Content starts
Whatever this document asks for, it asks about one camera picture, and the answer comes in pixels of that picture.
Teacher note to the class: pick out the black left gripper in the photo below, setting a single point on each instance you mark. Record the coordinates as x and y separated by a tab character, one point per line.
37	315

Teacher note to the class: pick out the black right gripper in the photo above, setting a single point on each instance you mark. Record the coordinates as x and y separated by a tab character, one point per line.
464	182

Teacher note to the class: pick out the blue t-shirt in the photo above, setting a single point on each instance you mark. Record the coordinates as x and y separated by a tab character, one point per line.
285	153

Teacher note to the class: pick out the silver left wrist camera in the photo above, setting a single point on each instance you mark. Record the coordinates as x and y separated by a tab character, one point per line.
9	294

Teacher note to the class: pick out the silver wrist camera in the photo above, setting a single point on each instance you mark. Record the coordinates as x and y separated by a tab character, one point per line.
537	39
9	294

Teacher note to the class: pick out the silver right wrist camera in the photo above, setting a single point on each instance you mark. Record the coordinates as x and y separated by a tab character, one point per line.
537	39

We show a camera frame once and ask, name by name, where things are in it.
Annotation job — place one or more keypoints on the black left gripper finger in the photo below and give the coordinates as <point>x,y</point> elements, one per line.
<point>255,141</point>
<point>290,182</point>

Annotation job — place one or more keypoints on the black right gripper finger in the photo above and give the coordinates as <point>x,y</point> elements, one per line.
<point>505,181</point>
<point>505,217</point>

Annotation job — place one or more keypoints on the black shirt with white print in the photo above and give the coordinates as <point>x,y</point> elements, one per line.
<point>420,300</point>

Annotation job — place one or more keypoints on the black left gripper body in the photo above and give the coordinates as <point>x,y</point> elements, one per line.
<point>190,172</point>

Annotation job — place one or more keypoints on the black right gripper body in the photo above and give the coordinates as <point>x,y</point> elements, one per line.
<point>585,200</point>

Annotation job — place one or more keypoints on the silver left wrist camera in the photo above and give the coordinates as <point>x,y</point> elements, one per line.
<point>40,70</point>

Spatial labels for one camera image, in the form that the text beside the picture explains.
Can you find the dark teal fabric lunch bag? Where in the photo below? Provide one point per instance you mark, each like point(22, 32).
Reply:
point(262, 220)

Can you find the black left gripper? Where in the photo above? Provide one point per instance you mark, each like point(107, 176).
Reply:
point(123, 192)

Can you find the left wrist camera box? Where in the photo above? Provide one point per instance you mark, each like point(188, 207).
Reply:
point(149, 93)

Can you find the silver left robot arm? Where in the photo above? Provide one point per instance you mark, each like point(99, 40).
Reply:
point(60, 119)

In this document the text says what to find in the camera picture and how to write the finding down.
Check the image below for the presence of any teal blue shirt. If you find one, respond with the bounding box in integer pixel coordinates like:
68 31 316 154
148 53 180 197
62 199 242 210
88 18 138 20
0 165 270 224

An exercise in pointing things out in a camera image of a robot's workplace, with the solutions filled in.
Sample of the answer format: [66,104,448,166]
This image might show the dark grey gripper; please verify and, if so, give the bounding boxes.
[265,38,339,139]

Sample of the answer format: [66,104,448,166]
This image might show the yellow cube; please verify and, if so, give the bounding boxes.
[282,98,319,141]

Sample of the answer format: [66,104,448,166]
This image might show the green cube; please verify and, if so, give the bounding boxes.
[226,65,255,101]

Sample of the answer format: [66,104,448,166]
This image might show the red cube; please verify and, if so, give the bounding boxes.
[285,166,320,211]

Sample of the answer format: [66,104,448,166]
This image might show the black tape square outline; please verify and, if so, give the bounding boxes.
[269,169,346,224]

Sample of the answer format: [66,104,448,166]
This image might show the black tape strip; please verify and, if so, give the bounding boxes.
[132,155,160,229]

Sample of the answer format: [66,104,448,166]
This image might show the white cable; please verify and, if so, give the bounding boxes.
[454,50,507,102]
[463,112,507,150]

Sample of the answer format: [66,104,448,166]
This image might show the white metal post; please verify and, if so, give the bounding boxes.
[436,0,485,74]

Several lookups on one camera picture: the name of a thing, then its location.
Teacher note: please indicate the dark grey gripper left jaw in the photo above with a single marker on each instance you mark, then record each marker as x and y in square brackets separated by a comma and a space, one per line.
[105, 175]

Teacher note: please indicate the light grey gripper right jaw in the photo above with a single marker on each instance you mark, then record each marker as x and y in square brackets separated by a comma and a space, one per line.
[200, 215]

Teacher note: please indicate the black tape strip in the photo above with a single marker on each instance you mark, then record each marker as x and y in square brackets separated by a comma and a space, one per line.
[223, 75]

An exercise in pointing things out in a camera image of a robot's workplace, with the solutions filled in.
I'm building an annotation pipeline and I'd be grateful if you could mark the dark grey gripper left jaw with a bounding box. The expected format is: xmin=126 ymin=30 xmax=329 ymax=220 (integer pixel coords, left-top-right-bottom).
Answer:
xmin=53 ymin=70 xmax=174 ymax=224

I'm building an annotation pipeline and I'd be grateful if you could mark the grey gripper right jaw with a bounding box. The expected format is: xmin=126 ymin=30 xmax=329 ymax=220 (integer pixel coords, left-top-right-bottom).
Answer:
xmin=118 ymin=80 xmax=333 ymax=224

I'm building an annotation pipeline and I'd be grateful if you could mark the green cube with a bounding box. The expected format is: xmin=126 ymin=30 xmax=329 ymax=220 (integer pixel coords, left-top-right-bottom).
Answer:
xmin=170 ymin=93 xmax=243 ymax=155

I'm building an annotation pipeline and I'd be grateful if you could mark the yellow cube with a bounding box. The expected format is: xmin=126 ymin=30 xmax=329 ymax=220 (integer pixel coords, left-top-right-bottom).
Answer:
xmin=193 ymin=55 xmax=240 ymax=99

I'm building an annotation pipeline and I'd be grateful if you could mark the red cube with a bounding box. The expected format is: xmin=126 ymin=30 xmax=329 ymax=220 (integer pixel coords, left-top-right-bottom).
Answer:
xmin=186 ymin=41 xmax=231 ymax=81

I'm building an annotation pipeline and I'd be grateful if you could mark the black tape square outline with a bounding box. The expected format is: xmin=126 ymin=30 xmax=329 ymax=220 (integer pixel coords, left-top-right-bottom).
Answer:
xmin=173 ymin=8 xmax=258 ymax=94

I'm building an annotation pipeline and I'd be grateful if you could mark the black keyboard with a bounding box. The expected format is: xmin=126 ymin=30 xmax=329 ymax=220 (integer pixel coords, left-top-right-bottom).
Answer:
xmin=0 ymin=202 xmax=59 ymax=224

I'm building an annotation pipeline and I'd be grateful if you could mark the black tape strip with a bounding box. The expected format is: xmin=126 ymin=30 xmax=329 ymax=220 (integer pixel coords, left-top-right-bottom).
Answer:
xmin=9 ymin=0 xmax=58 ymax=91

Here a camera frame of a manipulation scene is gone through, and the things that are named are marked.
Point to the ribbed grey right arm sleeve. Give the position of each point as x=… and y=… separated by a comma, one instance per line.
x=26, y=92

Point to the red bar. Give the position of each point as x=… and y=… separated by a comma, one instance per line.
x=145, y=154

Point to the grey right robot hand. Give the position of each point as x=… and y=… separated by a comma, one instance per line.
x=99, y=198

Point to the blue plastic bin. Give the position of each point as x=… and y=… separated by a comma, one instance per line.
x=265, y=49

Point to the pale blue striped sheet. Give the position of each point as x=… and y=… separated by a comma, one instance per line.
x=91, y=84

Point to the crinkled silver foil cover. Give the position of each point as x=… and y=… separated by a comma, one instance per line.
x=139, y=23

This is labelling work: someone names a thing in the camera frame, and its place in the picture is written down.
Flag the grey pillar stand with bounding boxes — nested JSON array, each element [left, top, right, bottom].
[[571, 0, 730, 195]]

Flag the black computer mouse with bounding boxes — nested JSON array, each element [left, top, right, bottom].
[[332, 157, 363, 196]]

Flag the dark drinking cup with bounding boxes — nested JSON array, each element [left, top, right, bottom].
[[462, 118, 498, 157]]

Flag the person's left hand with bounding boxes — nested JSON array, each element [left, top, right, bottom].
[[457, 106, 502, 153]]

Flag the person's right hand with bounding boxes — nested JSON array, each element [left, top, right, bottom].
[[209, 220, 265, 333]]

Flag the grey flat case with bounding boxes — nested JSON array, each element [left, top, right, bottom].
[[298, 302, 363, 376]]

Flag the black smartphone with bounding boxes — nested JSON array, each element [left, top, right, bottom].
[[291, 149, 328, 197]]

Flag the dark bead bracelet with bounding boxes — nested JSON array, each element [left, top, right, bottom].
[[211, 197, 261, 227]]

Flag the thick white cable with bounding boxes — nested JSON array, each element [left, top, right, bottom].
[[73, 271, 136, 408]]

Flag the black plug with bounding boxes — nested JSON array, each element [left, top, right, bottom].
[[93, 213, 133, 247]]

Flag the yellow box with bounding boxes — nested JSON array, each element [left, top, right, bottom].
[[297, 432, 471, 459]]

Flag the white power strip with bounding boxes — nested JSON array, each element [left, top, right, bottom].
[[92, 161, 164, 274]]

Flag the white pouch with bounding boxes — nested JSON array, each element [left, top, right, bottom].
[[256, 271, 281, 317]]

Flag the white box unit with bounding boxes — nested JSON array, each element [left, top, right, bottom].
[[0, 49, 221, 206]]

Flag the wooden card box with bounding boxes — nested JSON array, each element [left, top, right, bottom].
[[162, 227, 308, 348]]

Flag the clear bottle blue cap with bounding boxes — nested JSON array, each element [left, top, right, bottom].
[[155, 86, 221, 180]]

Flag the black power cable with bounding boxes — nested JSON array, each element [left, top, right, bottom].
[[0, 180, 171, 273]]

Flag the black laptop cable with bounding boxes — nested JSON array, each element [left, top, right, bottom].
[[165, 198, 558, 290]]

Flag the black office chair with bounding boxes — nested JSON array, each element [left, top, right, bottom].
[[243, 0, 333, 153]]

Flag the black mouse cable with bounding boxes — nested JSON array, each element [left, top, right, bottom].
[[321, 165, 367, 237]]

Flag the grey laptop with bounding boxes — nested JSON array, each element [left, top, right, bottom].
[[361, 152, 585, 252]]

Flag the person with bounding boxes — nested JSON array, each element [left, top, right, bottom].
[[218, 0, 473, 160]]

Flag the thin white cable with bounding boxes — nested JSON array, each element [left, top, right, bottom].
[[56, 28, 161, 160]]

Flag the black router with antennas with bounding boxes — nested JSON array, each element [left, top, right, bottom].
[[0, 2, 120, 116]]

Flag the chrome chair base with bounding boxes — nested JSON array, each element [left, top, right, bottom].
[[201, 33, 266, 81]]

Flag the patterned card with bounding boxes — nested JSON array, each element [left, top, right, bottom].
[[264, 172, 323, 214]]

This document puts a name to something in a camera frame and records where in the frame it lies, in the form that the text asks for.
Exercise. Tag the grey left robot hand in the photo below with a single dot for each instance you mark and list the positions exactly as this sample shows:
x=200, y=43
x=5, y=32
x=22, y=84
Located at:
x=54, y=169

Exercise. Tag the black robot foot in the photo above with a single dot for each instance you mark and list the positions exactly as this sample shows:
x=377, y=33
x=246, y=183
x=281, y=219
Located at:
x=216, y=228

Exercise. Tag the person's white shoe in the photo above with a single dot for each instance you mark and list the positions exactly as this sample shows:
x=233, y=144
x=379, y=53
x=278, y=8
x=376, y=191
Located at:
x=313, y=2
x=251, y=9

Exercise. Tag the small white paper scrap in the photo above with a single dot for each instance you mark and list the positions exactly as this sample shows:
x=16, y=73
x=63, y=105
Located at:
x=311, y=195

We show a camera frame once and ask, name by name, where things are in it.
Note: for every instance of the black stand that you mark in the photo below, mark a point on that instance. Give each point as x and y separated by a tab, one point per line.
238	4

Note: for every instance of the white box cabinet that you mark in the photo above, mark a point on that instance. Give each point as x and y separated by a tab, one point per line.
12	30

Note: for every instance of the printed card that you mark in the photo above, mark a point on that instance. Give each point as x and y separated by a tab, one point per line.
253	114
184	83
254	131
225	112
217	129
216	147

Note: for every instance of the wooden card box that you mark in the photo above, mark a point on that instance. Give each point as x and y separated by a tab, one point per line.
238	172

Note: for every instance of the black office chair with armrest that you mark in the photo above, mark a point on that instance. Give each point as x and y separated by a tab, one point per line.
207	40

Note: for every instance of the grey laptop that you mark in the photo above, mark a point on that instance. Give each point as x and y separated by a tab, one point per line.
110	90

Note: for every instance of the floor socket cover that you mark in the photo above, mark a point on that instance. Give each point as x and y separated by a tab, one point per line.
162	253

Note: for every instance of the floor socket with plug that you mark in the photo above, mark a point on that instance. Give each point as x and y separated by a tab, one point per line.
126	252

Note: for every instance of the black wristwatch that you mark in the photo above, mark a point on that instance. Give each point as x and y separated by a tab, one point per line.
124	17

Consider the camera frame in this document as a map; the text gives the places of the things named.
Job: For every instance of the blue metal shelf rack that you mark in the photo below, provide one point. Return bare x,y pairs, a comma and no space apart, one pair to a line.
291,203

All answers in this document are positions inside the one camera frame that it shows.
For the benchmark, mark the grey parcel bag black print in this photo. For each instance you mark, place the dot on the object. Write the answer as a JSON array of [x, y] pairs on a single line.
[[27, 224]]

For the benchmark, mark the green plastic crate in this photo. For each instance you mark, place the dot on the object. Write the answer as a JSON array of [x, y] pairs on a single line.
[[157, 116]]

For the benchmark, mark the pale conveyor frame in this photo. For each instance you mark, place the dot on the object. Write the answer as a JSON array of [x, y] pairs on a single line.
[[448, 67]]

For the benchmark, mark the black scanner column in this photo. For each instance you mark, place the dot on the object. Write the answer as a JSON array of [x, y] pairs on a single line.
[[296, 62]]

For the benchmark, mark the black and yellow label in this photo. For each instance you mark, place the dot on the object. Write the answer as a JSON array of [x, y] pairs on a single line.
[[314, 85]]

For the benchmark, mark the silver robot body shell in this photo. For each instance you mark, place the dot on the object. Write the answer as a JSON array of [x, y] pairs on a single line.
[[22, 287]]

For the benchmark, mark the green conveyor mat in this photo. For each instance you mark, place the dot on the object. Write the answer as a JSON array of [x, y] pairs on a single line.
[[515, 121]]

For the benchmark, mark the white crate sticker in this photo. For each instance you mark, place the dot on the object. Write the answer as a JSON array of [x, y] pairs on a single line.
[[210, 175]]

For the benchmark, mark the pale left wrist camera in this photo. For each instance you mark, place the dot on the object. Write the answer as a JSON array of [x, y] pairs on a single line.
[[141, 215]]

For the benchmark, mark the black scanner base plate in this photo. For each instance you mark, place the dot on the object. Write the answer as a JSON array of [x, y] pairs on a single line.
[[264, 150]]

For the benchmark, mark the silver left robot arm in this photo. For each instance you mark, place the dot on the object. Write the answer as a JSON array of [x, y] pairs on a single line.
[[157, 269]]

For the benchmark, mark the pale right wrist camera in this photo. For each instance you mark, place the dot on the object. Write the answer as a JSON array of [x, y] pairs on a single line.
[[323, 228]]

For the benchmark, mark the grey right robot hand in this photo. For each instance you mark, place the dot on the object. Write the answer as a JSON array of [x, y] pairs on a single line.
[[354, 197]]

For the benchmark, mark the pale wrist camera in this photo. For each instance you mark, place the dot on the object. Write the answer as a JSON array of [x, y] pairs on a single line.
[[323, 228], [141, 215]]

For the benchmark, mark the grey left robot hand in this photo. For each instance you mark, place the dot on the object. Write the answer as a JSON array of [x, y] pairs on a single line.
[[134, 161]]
Content ends
_Work order_
Restate word for word only the lines above from the line containing "Flag the thin" to the line containing "This document puts", both of them included.

_Exercise response_
Flag the thin white cable with bounding boxes — nested JSON array, each element [left, top, right, bottom].
[[56, 28, 161, 160]]

Flag the black router with antennas with bounding boxes — nested JSON array, each element [left, top, right, bottom].
[[0, 2, 120, 116]]

Flag the chrome chair base with bounding boxes — nested JSON array, each element [left, top, right, bottom].
[[201, 33, 266, 81]]

Flag the patterned card with bounding boxes — nested JSON array, each element [left, top, right, bottom].
[[264, 172, 323, 214]]

This document puts a name to something in a camera frame and records where in the frame it lies, in the form that the text asks for.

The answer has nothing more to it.